Posted on 05/29/2015 3:58:26 PM PDT by BruceDeitrickPrice

Private school kids can read. Classical academy kids can read. Montessori school kids can read. Homeschooled kids can read. Spot the pattern?

It’s only kids in public schools who can’t read. Why is that? You would think our education professors would figure out what the schools are doing wrong. In fact, they have not figured out very much in the last 80 years. Our professors seem mainly concerned with perpetuating the wrong ways to teach reading. And so the crisis continues.

Truth is, reading is easy to teach and easy to learn. All the phonics experts agree: reading is no big deal It should happen routinely in the first grade. Our brains are wired to learn to read.

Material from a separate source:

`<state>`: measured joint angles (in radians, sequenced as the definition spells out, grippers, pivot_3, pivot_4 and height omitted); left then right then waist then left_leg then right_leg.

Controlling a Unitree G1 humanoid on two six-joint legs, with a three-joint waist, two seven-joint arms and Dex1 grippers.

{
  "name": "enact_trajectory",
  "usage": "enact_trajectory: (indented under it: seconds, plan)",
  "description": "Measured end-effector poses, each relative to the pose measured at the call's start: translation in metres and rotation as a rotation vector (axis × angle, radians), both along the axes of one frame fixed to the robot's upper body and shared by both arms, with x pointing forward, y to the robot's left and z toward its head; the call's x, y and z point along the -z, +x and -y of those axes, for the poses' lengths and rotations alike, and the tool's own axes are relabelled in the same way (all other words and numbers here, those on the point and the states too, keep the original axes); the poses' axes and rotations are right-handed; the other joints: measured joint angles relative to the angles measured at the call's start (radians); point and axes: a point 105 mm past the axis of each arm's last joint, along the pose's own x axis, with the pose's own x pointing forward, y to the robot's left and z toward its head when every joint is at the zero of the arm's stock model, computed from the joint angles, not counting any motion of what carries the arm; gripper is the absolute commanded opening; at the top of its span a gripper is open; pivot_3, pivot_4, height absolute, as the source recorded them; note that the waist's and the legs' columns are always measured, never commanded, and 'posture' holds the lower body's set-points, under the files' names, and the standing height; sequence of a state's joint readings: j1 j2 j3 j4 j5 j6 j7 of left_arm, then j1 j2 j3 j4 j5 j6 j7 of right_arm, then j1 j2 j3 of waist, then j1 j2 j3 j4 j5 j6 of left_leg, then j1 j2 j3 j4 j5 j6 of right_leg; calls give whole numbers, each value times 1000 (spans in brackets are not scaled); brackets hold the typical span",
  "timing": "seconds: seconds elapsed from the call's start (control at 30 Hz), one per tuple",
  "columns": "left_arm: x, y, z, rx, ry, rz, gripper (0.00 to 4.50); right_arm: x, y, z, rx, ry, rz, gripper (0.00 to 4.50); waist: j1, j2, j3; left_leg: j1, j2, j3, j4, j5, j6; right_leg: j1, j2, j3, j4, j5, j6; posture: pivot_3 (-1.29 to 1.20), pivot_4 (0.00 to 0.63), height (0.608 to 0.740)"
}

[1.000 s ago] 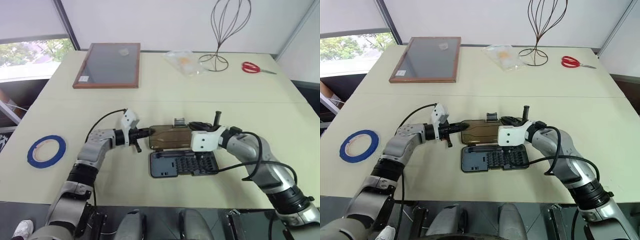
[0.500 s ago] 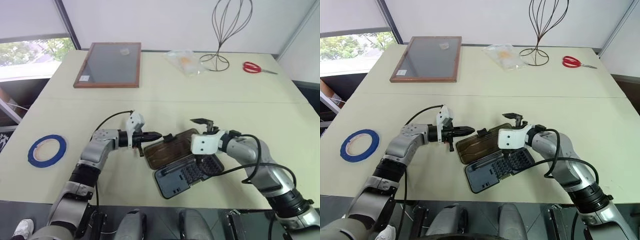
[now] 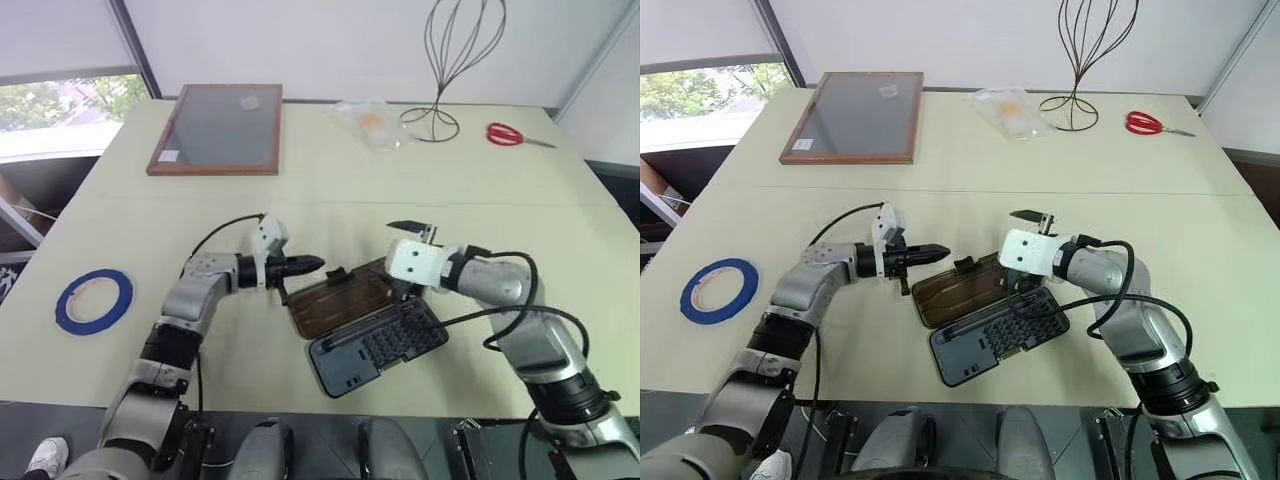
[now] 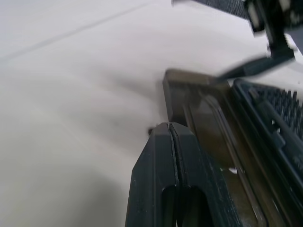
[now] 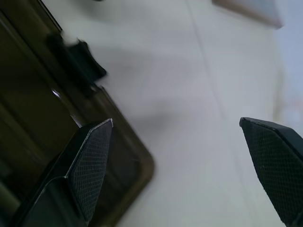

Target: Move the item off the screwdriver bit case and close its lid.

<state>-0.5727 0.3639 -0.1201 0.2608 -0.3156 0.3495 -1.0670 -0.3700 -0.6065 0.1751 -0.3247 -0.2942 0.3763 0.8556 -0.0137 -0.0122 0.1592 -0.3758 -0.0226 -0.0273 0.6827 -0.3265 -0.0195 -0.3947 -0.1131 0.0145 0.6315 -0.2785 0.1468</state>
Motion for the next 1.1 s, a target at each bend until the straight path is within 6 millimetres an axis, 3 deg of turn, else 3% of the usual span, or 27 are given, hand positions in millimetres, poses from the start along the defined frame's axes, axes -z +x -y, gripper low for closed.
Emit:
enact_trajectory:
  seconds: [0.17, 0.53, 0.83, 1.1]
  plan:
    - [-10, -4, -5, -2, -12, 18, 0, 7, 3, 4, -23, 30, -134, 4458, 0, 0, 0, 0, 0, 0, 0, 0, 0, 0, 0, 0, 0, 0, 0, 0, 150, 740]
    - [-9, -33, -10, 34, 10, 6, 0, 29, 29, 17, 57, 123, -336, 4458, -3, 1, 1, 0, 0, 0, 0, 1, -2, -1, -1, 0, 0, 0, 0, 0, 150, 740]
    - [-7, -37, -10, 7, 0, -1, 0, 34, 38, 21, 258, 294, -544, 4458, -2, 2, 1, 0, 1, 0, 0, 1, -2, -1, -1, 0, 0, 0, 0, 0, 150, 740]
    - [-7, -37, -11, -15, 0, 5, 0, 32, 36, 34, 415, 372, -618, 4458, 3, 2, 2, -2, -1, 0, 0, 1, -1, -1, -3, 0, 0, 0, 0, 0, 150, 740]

Many children learn to read with virtually no instruction. Reading is a problem only if the people in charge refuse to teach it correctly.

Here's the bad news. Our Education Establishment, starting around 1930, insisted on teaching reading the wrong way. Their favorite bogus method is called sight-words, Whole Word, Whole Language, and many other aliases. It doesn't work. (Phonics, on the other hand, does work. All the research confirms this.)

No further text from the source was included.